Your instructions — Nothing but the lines from the first line of the entries through the line with "What occupies (243, 225)" should appear in the answer, transcribed exactly and free of pictures.

Provided records section start

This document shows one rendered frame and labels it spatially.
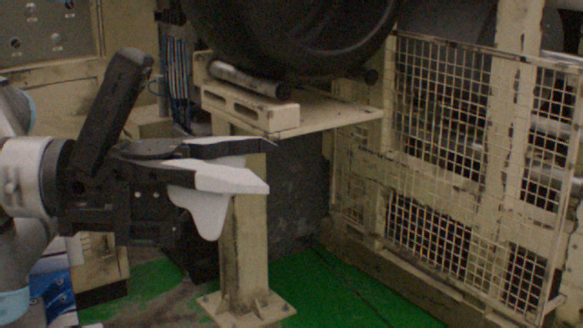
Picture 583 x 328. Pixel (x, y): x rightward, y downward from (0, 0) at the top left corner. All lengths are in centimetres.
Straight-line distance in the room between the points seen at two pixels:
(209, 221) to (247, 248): 150
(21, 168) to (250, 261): 152
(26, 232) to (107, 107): 20
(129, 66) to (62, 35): 146
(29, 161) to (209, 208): 17
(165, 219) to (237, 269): 149
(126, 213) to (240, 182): 12
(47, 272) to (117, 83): 89
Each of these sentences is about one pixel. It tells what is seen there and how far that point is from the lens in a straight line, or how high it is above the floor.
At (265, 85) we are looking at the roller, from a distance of 142.
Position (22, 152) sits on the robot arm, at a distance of 54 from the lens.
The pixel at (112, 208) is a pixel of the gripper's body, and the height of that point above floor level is 103.
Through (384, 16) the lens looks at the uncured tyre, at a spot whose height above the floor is 106.
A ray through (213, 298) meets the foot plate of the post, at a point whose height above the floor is 1.
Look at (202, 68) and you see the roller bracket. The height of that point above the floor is 90.
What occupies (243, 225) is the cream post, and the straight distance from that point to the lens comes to 192.
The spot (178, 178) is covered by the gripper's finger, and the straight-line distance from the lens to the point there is 46.
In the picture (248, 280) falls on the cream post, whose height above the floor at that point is 16.
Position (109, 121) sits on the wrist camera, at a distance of 51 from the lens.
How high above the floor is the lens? 124
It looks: 21 degrees down
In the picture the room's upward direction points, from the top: straight up
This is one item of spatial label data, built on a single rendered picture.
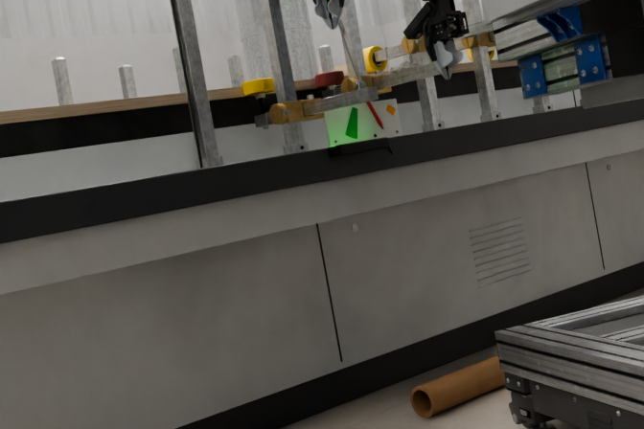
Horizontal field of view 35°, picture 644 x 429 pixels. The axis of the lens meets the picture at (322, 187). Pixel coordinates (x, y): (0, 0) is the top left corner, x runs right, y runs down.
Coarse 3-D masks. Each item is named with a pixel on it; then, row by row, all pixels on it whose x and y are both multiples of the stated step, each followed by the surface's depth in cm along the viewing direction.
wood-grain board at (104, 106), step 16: (464, 64) 326; (496, 64) 336; (512, 64) 341; (304, 80) 283; (160, 96) 252; (176, 96) 256; (208, 96) 262; (224, 96) 265; (240, 96) 268; (0, 112) 226; (16, 112) 228; (32, 112) 230; (48, 112) 233; (64, 112) 236; (80, 112) 238; (96, 112) 241
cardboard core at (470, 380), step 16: (464, 368) 266; (480, 368) 266; (496, 368) 268; (432, 384) 255; (448, 384) 257; (464, 384) 259; (480, 384) 263; (496, 384) 268; (416, 400) 258; (432, 400) 252; (448, 400) 255; (464, 400) 260
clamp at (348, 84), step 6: (354, 78) 267; (366, 78) 268; (372, 78) 269; (342, 84) 267; (348, 84) 266; (354, 84) 265; (366, 84) 267; (372, 84) 269; (342, 90) 268; (348, 90) 266; (354, 90) 265; (378, 90) 270; (384, 90) 271; (390, 90) 273
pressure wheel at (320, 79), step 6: (330, 72) 279; (336, 72) 280; (342, 72) 282; (318, 78) 281; (324, 78) 280; (330, 78) 279; (336, 78) 280; (342, 78) 281; (318, 84) 281; (324, 84) 280; (330, 84) 280; (336, 84) 285
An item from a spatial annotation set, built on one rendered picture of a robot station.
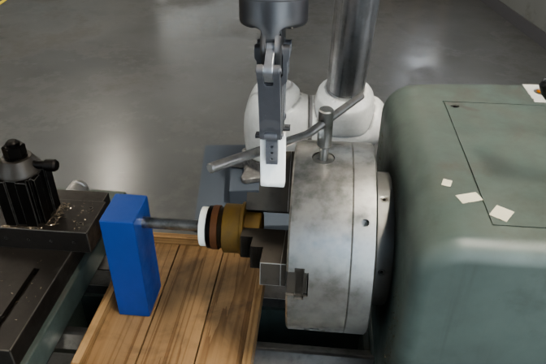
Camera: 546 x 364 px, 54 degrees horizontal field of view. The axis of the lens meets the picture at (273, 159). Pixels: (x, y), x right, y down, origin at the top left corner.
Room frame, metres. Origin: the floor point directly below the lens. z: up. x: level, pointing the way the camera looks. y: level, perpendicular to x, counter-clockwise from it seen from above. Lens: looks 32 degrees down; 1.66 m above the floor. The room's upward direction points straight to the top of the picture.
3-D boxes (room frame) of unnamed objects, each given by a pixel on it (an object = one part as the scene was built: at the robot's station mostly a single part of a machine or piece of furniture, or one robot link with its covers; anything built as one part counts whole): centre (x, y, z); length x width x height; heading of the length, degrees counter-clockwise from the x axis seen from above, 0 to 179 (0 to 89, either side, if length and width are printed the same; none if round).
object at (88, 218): (0.83, 0.45, 1.00); 0.20 x 0.10 x 0.05; 84
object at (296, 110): (1.34, -0.01, 0.97); 0.18 x 0.16 x 0.22; 88
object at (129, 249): (0.73, 0.26, 1.00); 0.08 x 0.06 x 0.23; 174
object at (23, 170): (0.83, 0.47, 1.14); 0.08 x 0.08 x 0.03
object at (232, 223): (0.71, 0.06, 1.08); 0.09 x 0.09 x 0.09; 84
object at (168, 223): (0.72, 0.17, 1.08); 0.13 x 0.07 x 0.07; 84
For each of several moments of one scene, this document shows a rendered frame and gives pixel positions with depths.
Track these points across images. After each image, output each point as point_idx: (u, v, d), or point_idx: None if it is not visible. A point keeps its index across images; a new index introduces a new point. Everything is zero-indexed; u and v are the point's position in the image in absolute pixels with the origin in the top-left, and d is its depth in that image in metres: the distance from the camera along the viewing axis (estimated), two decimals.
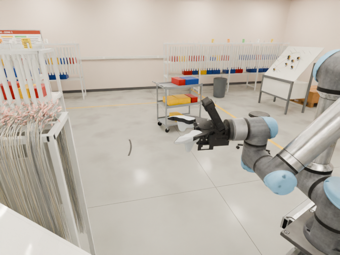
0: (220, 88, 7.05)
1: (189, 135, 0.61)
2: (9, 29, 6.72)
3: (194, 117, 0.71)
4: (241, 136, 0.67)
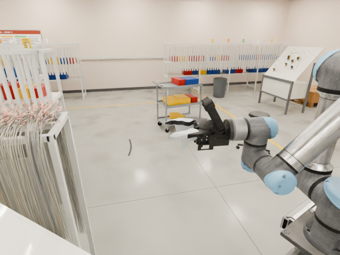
0: (220, 88, 7.05)
1: (184, 132, 0.63)
2: (9, 29, 6.72)
3: (192, 118, 0.71)
4: (241, 136, 0.67)
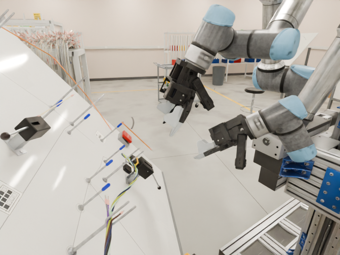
0: (218, 76, 7.26)
1: (172, 112, 0.69)
2: (14, 18, 6.94)
3: (187, 111, 0.60)
4: None
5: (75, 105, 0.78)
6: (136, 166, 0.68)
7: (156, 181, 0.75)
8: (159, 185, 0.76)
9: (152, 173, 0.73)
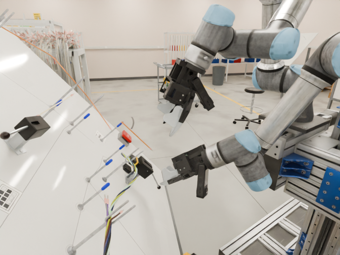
0: (218, 76, 7.27)
1: None
2: (14, 18, 6.94)
3: (187, 111, 0.60)
4: None
5: (75, 105, 0.78)
6: (136, 165, 0.68)
7: (156, 180, 0.75)
8: (158, 185, 0.76)
9: (152, 173, 0.73)
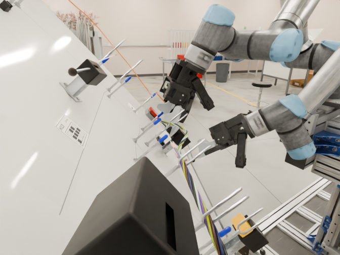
0: (222, 73, 7.25)
1: None
2: None
3: (187, 111, 0.60)
4: None
5: (106, 76, 0.76)
6: (174, 134, 0.66)
7: (191, 153, 0.73)
8: (193, 158, 0.74)
9: (187, 144, 0.71)
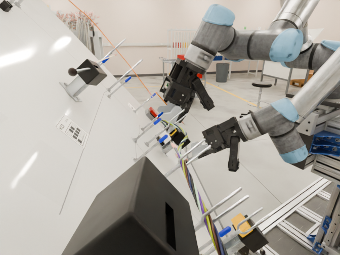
0: (222, 73, 7.25)
1: None
2: None
3: (186, 111, 0.61)
4: None
5: (106, 76, 0.76)
6: (174, 134, 0.66)
7: None
8: (187, 160, 0.74)
9: (186, 145, 0.71)
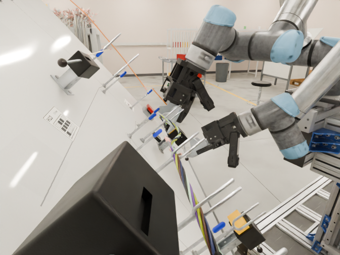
0: (222, 73, 7.24)
1: None
2: None
3: (186, 111, 0.61)
4: None
5: (102, 72, 0.75)
6: None
7: (185, 151, 0.72)
8: (186, 156, 0.73)
9: (183, 141, 0.70)
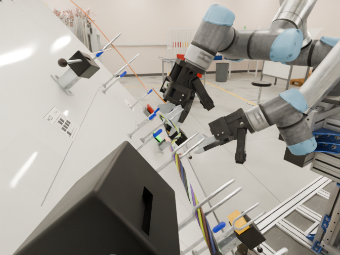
0: (222, 73, 7.24)
1: None
2: None
3: (187, 111, 0.60)
4: None
5: (102, 72, 0.75)
6: None
7: (188, 150, 0.72)
8: (189, 155, 0.73)
9: (184, 141, 0.70)
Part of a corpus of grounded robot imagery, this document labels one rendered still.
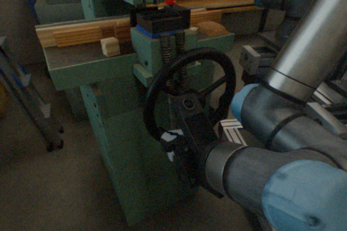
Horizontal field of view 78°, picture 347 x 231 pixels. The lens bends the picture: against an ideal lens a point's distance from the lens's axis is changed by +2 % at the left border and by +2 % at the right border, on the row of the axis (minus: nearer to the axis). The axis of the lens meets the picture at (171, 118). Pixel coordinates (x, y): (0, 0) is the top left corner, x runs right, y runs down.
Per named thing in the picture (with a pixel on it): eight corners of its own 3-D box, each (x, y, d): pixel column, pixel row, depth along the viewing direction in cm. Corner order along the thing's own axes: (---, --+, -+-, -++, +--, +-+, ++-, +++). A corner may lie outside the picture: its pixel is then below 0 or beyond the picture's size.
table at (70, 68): (60, 110, 49) (51, 88, 45) (47, 63, 69) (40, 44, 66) (252, 59, 72) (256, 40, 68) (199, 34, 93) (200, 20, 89)
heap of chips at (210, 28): (211, 36, 72) (212, 27, 70) (190, 27, 81) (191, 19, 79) (230, 32, 75) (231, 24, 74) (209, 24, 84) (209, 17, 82)
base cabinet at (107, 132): (128, 229, 110) (100, 121, 66) (99, 155, 150) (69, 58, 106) (199, 190, 127) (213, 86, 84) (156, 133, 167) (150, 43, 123)
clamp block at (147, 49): (150, 76, 56) (148, 42, 50) (132, 58, 65) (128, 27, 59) (197, 64, 61) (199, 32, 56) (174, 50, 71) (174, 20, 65)
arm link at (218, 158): (216, 158, 26) (263, 136, 29) (196, 150, 30) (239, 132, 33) (228, 212, 27) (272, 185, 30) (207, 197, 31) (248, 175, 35)
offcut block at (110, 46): (107, 57, 58) (104, 42, 56) (103, 53, 60) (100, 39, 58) (120, 53, 60) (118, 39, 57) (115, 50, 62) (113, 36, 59)
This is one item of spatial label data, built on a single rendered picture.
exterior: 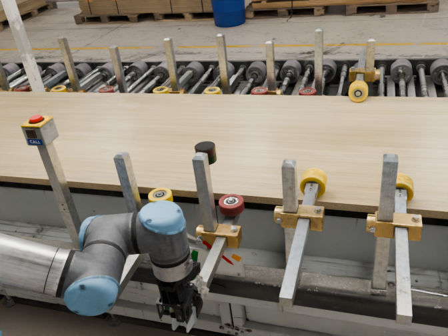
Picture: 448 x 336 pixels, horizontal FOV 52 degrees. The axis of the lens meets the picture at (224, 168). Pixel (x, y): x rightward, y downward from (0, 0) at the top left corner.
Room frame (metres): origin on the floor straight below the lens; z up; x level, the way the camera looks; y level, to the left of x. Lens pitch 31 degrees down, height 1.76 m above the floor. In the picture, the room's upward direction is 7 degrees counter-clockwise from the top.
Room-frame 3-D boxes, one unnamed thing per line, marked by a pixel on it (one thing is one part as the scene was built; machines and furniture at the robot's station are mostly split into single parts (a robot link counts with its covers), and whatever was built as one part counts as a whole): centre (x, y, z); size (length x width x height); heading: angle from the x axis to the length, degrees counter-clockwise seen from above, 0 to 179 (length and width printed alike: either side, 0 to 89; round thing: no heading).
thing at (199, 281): (0.88, 0.11, 0.87); 0.09 x 0.07 x 0.02; 160
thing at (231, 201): (1.19, -0.01, 0.85); 0.08 x 0.08 x 0.11
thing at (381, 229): (0.93, -0.43, 0.95); 0.14 x 0.06 x 0.05; 70
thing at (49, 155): (1.29, 0.54, 0.93); 0.05 x 0.05 x 0.45; 70
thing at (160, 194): (1.28, 0.22, 0.85); 0.08 x 0.08 x 0.11
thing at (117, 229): (0.78, 0.26, 1.14); 0.12 x 0.12 x 0.09; 87
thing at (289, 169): (1.03, -0.17, 0.89); 0.04 x 0.04 x 0.48; 70
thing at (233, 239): (1.11, 0.04, 0.85); 0.14 x 0.06 x 0.05; 70
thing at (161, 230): (0.79, 0.15, 1.14); 0.10 x 0.09 x 0.12; 87
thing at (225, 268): (1.10, 0.10, 0.75); 0.26 x 0.01 x 0.10; 70
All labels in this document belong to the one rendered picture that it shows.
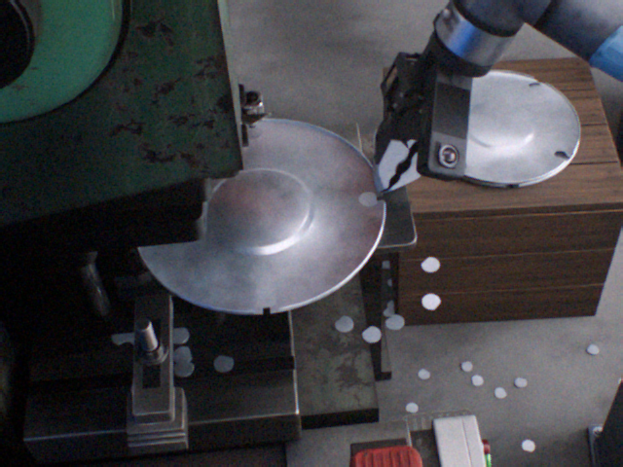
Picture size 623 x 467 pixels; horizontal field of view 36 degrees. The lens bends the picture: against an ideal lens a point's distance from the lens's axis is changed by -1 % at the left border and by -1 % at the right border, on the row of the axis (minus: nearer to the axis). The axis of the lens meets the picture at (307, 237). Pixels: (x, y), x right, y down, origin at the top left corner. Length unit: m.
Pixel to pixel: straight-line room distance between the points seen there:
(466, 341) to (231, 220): 0.93
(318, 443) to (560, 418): 0.85
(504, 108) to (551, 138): 0.11
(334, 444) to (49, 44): 0.68
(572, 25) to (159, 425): 0.57
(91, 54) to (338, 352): 0.69
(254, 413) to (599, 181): 0.91
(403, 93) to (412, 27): 1.55
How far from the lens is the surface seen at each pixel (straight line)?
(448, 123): 1.00
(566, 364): 1.95
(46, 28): 0.55
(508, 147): 1.78
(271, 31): 2.60
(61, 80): 0.57
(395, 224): 1.11
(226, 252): 1.09
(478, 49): 0.99
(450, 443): 1.13
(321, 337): 1.18
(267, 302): 1.05
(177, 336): 1.13
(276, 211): 1.12
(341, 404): 1.13
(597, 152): 1.82
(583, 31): 0.95
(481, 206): 1.70
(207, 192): 0.99
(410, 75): 1.05
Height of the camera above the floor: 1.64
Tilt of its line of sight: 51 degrees down
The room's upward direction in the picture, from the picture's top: 5 degrees counter-clockwise

Provided records section end

Exercise output —
This document shows one rendered frame and labels it spatially.
Picture 583 x 328. Pixel (x, y): x rightward, y downward from (0, 0) at the top left corner. All lengths are in centimetres.
Straight-line distance in the room between the points seen at two pixels:
(209, 221) to (247, 248): 150
(21, 168) to (250, 261): 152
(26, 232) to (107, 107): 20
(129, 66) to (62, 35): 146
(29, 161) to (209, 208): 17
(165, 219) to (237, 269): 149
(126, 213) to (240, 182): 12
(47, 272) to (117, 83): 89
Each of these sentences is about one pixel. It tells what is seen there and how far that point is from the lens in a straight line, or how high it is above the floor.
At (265, 85) we are looking at the roller, from a distance of 142.
Position (22, 152) sits on the robot arm, at a distance of 54 from the lens.
The pixel at (112, 208) is a pixel of the gripper's body, and the height of that point above floor level is 103.
Through (384, 16) the lens looks at the uncured tyre, at a spot whose height above the floor is 106.
A ray through (213, 298) meets the foot plate of the post, at a point whose height above the floor is 1.
Look at (202, 68) and you see the roller bracket. The height of that point above the floor is 90.
What occupies (243, 225) is the cream post, and the straight distance from that point to the lens comes to 192.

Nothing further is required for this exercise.